The images we have at our disposal fall seriously short at depicting strong, healthy women of all shapes and sizes, and we need your help
Earlier this week, we launched our #LoveMyShape body pos, anti-body shaming campaign. The goal of #LoveMyShape is to highlight the strong, beautiful, badass women who inspire us and continue the complex and nuanced conversation around body confidence. We have no shortage of story ideas that we can't wait to share with you, but finding great images to accompany them? Now, that's another story.
As digital editors who spend countless hours in stock photo databases searching for the perfect photo of a kettlebell swing or downward dog pose, we already knew that the options in the wellness and fitness realm can be limited, to say the least. The bottom line is, if you're looking to find body types outside of very thin or extremely chiseled women with six-packs and bulging biceps, you'll be looking for a while.
And don't even get us started on photos of women eating. You might already be aware of the alarming number of pictures of skinny women laughing alone while eating salad after a gallery highlighting the hilarious stock photo trend became an Internet sensation a few years ago. But search for something like 'woman eating hamburger' and you'll be just as shocked at the way larger women are shamed and stereotyped in almost every photo. Often, it's sitting in front of enough french fries, pizza, hamburgers, and hot dogs to feed ten people, or literally stuffing their mouths with junk food. (Because apparently you have to be a certain weight to eat a salad and if you eat fast food you must naturally be a disgusting slob with no table manners!)
Weight loss photos are just as bad. Search for any combo of 'woman' and 'weight loss' and right away you'll see a skinny woman who doesn't need to lose weight standing on a scale with a shocked expression on her face, pinching her non-existent stomach fat (otherwise known as skin), or with a tape measure around her tiny waist. And again, you'll see heavier women depicted in unflattering and straight-up insulting ways—trying to button up a pair of pants about three sizes too small, trying to cut her stomach with an actual scissor ("fat woman trying to get rid of excess fat," it's called), or with a liposuction syringe sticking into her. Enough is enough.
So where are the photos of strong, healthy women of all shapes kicking ass in the gym? Why are larger women only portrayed as either unhappy, unhealthy, or trying to lose weight? And why should the quality of images depend on the size of the model? The fact that stock imagery falls seriously short at depicting fit women who don't look like well, fitness models, is frustrating for us, and we know it is for you too. (These images can also fail at demonstrating actual proper workout form, but that's another story.)

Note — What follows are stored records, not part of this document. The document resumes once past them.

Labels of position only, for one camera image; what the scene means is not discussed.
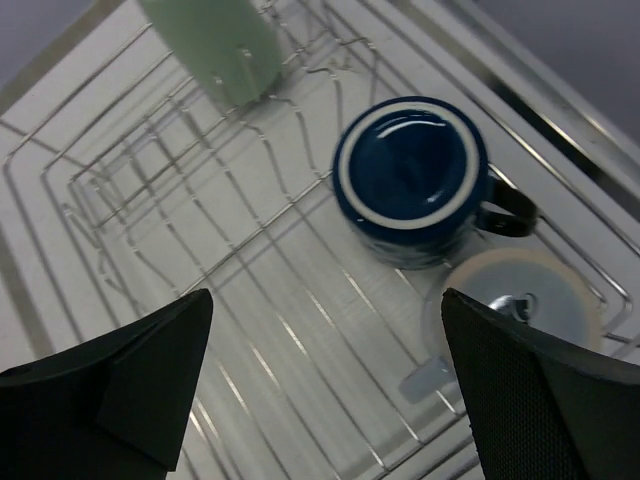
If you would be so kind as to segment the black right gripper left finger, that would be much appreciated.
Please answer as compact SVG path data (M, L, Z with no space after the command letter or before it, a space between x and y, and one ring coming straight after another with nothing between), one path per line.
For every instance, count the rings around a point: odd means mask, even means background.
M177 468L214 311L200 289L1 374L4 479L164 479Z

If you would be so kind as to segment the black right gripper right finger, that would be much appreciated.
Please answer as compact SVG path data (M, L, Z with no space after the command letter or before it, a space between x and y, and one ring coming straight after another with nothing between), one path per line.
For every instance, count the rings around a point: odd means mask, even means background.
M449 288L443 326L487 479L636 479L639 368Z

When we scroll through our social media feeds and see fit, curvy models like Ashley Graham and Iskra Lawrence or celebs like our cover star Khloe Kardashian, we're reminded again and again that the world of stock photos has a lot of catching up to do. We wish that we'd see more women like this—like you and me and all of our readers—represented in the images that we (and every website) have at our disposal. The reality of publishing a lot of daily content means that we will always need to use stock photos or photos we don't shoot ourselves. And we try really hard to dig for the most body pos images we can find (seriously, we spend hours). But we'll admit it—if you comb through some of our thousands of old stories, you will probably see examples where we just couldn't find anything else that worked. Believe us, we're disappointed about that too.

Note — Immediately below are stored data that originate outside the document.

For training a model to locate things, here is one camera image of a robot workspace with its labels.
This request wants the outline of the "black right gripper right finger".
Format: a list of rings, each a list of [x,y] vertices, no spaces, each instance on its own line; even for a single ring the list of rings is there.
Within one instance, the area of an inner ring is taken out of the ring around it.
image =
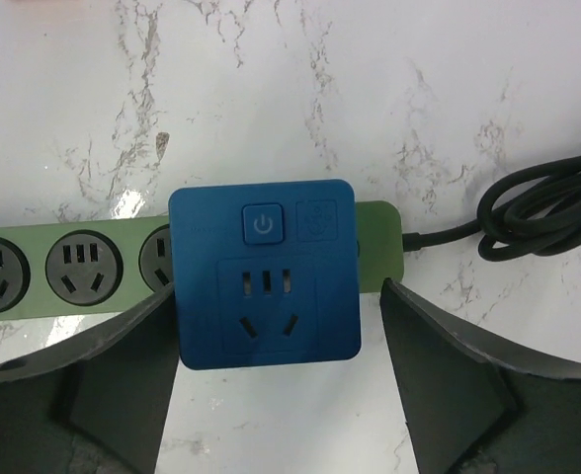
[[[514,343],[386,279],[380,310],[422,473],[581,473],[581,362]]]

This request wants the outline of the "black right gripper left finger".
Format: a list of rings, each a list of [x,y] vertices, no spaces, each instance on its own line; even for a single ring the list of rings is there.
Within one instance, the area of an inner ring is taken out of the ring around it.
[[[0,473],[152,473],[178,365],[174,289],[0,364]]]

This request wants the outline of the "blue cube socket adapter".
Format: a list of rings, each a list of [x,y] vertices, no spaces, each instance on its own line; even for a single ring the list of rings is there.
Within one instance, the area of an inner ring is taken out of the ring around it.
[[[168,203],[182,363],[350,359],[362,346],[356,200],[343,180],[183,188]]]

We aren't the first to point out the ways in which stock photos are limiting when it comes to depicting strong women. Sheryl Sandberg's non-profit organization LeanIn.org partnered with Getty Images to change the stereotypical, sexist imagery out there of women in the workplace. As a result, Getty now has a Lean In collection, a library of 6,000 images 'devoted to the powerful depiction of women, girls, and the people who support them.' (We bought some Lean In images for the campaign—thanks, Sheryl!)
But we'd love to see the same happen in the world of wellness and fitness—starting now. Help us represent you on our site by posting a photo of yourself on Instagram or Twitter, using the hashtag #LoveMyShape, and you may just see it on our site. (Don't worry, we'll give you a heads' up.) We'll even go first—the image on this story features one of our very own Shape.com staffers. Let's show the pros how it's really done!